**Aim of the task**
Please tally the lines of the listing that follows where the word "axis" appears, and reply with the number only.

**Data segment**
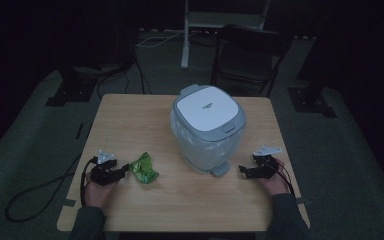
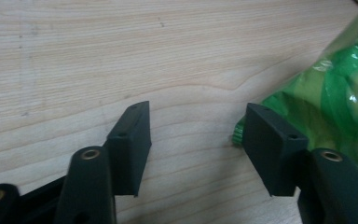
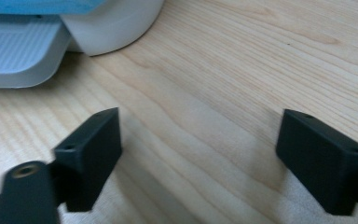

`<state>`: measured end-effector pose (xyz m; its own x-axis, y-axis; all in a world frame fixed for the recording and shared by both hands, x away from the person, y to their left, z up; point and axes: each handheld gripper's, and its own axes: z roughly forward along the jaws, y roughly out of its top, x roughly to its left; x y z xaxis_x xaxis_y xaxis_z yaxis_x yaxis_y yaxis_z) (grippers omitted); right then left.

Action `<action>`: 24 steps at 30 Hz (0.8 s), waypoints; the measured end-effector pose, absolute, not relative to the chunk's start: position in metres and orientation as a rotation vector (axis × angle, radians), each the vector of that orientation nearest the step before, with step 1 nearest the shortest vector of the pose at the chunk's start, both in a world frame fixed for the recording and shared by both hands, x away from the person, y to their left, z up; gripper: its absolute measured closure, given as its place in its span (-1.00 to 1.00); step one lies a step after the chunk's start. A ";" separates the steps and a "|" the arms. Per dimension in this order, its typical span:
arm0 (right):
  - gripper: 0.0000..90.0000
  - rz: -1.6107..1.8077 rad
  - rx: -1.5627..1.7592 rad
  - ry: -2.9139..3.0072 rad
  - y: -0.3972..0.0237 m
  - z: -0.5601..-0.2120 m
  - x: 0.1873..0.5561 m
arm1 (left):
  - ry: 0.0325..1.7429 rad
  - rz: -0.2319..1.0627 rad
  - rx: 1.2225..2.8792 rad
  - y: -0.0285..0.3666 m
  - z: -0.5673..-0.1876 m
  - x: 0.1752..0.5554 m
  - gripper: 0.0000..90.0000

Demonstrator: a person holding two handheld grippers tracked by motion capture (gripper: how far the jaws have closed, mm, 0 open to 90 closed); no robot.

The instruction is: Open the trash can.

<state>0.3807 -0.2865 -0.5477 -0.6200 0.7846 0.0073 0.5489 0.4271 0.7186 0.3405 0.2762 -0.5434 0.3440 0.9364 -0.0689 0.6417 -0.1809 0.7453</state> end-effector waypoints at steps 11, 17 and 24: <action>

**Response area**
2